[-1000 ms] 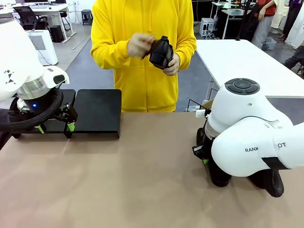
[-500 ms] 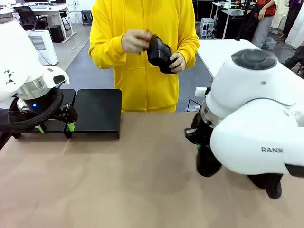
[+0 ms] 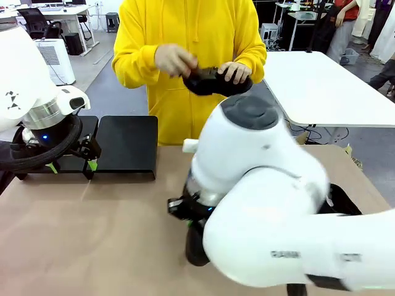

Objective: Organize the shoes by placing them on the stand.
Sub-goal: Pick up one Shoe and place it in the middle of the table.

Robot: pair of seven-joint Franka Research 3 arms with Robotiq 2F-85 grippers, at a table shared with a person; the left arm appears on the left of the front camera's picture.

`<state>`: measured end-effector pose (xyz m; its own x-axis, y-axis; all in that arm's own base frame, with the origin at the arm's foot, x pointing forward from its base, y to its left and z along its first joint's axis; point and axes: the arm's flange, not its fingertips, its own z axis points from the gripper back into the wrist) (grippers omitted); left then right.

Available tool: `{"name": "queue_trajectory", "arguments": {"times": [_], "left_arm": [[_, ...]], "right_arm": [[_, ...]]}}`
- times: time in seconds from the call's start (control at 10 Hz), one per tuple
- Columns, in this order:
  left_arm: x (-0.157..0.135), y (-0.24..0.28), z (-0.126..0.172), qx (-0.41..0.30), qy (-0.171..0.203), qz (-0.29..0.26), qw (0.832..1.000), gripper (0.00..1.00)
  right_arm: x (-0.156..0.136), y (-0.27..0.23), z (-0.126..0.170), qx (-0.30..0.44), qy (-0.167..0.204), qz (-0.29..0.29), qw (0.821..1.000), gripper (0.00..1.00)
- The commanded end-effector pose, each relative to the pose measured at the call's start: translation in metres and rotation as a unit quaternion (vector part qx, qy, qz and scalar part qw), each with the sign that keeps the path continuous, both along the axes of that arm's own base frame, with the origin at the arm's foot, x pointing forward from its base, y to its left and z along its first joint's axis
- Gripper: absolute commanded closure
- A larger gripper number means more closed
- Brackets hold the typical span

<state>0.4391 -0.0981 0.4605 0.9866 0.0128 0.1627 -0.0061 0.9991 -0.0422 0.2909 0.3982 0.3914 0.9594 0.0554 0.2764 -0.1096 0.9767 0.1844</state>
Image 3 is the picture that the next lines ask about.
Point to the person's left forearm yellow sleeve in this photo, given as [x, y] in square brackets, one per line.
[256, 58]

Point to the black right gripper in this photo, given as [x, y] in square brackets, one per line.
[197, 209]

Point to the brown cardboard box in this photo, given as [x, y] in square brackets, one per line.
[302, 138]

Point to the person in red shirt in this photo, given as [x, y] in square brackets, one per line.
[342, 31]

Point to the large white table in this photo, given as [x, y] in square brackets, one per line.
[324, 92]

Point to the black metal shoe stand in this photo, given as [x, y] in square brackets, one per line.
[74, 163]
[126, 145]

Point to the person's left hand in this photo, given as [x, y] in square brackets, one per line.
[236, 71]

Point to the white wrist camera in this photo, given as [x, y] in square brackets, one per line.
[189, 145]
[75, 100]

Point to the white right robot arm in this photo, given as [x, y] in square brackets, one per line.
[277, 200]

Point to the white air purifier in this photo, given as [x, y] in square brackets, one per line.
[60, 64]

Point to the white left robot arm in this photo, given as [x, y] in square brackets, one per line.
[18, 77]

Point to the black fabric cover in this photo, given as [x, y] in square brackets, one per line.
[6, 182]

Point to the white office desk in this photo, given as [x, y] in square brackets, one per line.
[61, 11]

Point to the person's right forearm yellow sleeve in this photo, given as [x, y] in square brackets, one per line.
[132, 68]

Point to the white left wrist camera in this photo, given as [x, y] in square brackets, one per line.
[75, 100]

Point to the person's right hand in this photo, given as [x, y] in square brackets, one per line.
[172, 58]

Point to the black computer tower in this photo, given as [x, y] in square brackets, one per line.
[74, 43]

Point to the person in yellow hoodie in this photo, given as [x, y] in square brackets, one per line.
[191, 27]

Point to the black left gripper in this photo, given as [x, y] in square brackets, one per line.
[46, 135]

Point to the grey plastic stool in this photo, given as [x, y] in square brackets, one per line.
[112, 21]

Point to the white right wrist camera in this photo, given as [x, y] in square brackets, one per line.
[189, 145]

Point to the grey plastic storage bin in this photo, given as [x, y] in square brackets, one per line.
[350, 57]

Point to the white computer case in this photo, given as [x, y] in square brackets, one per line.
[270, 34]

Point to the black mesh office chair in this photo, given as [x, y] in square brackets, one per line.
[34, 18]

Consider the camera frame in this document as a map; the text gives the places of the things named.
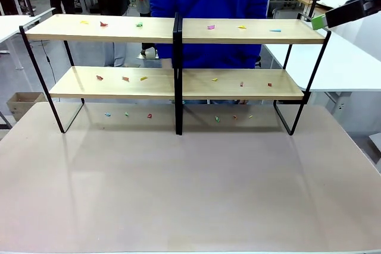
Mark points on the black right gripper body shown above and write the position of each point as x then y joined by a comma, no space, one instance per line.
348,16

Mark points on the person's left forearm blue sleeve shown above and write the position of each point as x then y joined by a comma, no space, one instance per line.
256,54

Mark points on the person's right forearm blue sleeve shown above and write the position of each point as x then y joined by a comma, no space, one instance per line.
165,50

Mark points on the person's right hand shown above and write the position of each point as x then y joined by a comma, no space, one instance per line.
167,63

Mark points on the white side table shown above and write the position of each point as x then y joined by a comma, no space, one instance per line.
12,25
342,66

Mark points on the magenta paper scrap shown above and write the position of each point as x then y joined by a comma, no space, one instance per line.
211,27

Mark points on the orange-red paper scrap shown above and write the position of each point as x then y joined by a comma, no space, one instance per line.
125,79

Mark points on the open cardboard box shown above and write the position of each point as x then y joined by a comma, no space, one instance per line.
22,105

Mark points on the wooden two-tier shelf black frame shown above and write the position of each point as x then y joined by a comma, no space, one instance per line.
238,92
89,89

---+---

WHAT THE EXERCISE ASKS → Can you repeat every record above exactly, apart from the pictures?

EXPECTED ANSWER →
[-1000 ms] 
[-500 ms] 
[+0 ms] 

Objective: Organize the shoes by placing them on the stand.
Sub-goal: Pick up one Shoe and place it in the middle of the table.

Robot: pair of seven-joint Franka Research 3 arms with Robotiq 2F-85 grippers, at a table shared with a person; the left arm appears on the left of the front camera's picture.

`<state>`: measured end-effector pose (xyz m; its own x-axis, y-axis; all in that arm's own base frame, with the origin at the arm's foot, x pointing forward from its base, y to its left and z along its first joint's axis; point and axes: the arm's flange, not its fingertips, its own z axis points from the gripper back into the wrist) (grippers omitted); left then right.

Available tool: `{"name": "queue_trajectory", "arguments": {"times": [_], "left_arm": [[_, ...]], "right_arm": [[_, ...]]}}`
- times: time in seconds from the call's start (control at 10 Hz), one per tuple
- Columns, in this order:
  left_arm: x (-0.157..0.135), y (-0.24..0.28), z (-0.126..0.172), qx (-0.41..0.30), qy (-0.171..0.203), qz (-0.29..0.26), qw (0.832..1.000), gripper (0.00..1.00)
  right_arm: x (-0.156..0.136), y (-0.27..0.23), z (-0.126..0.170), qx (-0.30..0.44), qy (-0.167..0.204), qz (-0.29..0.29), qw (0.821..1.000), gripper (0.00..1.00)
- The commanded end-effector pose, each relative to the pose measured at the call's start: translation in metres and rotation as a unit quaternion (vector part qx, qy, qz and scalar part qw), each with the sign that keeps the path continuous, both along the axes of that arm's own base frame, with the origin at the arm's foot, x pointing forward from its base, y to its left and z along its first joint's axis
- Gripper: absolute commanded closure
- A larger gripper number means more closed
- Brackets hold the typical span

<state>0.4391 -0.0981 0.4605 0.9866 0.0128 0.1627 -0.0061 0.9991 -0.0422 0.2909 0.3982 0.3914 0.9594 0.0554 0.2764 -0.1096 0.9767 0.1844</state>
Image 3 is the picture that the next lines ask about.
Point to the person's left forearm yellow sleeve in this photo, given as [x, y] in square brackets, one per line.
[256, 58]

Point to the black right gripper in this photo, given as [x, y] in square brackets, one per line.
[197, 209]

Point to the brown cardboard box in this photo, given as [x, y] in square brackets, one per line.
[302, 138]

Point to the person in red shirt in this photo, given as [x, y] in square brackets, one per line.
[342, 31]

Point to the large white table in this photo, given as [x, y] in square brackets, one per line.
[324, 92]

Point to the black metal shoe stand in this photo, given as [x, y] in square brackets, one per line.
[74, 163]
[126, 145]

Point to the person's left hand in this photo, given as [x, y] in square brackets, one per line.
[236, 71]

Point to the white wrist camera in this photo, given as [x, y] in square brackets, one per line.
[189, 145]
[75, 100]

Point to the white right robot arm in this photo, given as [x, y] in square brackets, one per line.
[277, 200]

Point to the white air purifier in this photo, given as [x, y] in square brackets, one per line.
[60, 64]

Point to the white left robot arm in this photo, given as [x, y] in square brackets, one per line.
[18, 77]

Point to the black fabric cover in this photo, given as [x, y] in square brackets, one per line.
[6, 182]

Point to the white office desk in this photo, given as [x, y] in square brackets, one per line.
[61, 11]

Point to the person's right forearm yellow sleeve in this photo, given as [x, y] in square brackets, one per line.
[132, 68]

Point to the white left wrist camera in this photo, given as [x, y] in square brackets, one per line.
[75, 100]

Point to the person's right hand in this photo, given as [x, y] in square brackets, one per line.
[172, 58]

Point to the black computer tower in this photo, given as [x, y] in square brackets, one per line.
[74, 43]

Point to the person in yellow hoodie in this photo, given as [x, y] in square brackets, one per line.
[191, 27]

Point to the black left gripper in this photo, given as [x, y] in square brackets, one per line.
[46, 135]

Point to the grey plastic stool in this photo, given as [x, y] in square brackets, one per line.
[112, 21]

Point to the white right wrist camera in this photo, given as [x, y] in square brackets, one per line.
[189, 145]

Point to the grey plastic storage bin in this photo, given as [x, y] in square brackets, one per line.
[350, 57]

Point to the white computer case in this photo, given as [x, y] in square brackets, one per line.
[270, 34]

Point to the black mesh office chair in this photo, given as [x, y] in square brackets, one per line.
[34, 18]

Consider the camera frame in this document as a map; the text gives the places of the things named.
Mark points on the black right gripper body shown above and write the position of each point as x then y joined by a comma, no space, one instance per line.
348,16

Mark points on the person's left forearm blue sleeve shown above and write the position of each point as x then y joined by a comma, no space, one instance per line.
256,54

Mark points on the person's right forearm blue sleeve shown above and write the position of each point as x then y joined by a comma, no space, one instance per line.
165,50

Mark points on the person's right hand shown above and write the position of each point as x then y joined by a comma, no space, one instance per line.
167,63

Mark points on the white side table shown above and write the position of each point as x then y joined by a comma, no space, one instance per line.
12,25
342,66

Mark points on the magenta paper scrap shown above and write the position of each point as x then y joined by a comma, no space, one instance per line.
211,27

Mark points on the orange-red paper scrap shown above and write the position of each point as x then y joined by a comma, no space, one instance per line.
125,79

Mark points on the open cardboard box shown above and write the position of each point as x then y joined by a comma, no space, one instance per line.
22,105

Mark points on the wooden two-tier shelf black frame shown above and write the position of each point as x then y joined by a comma, no space, one instance per line.
238,92
89,89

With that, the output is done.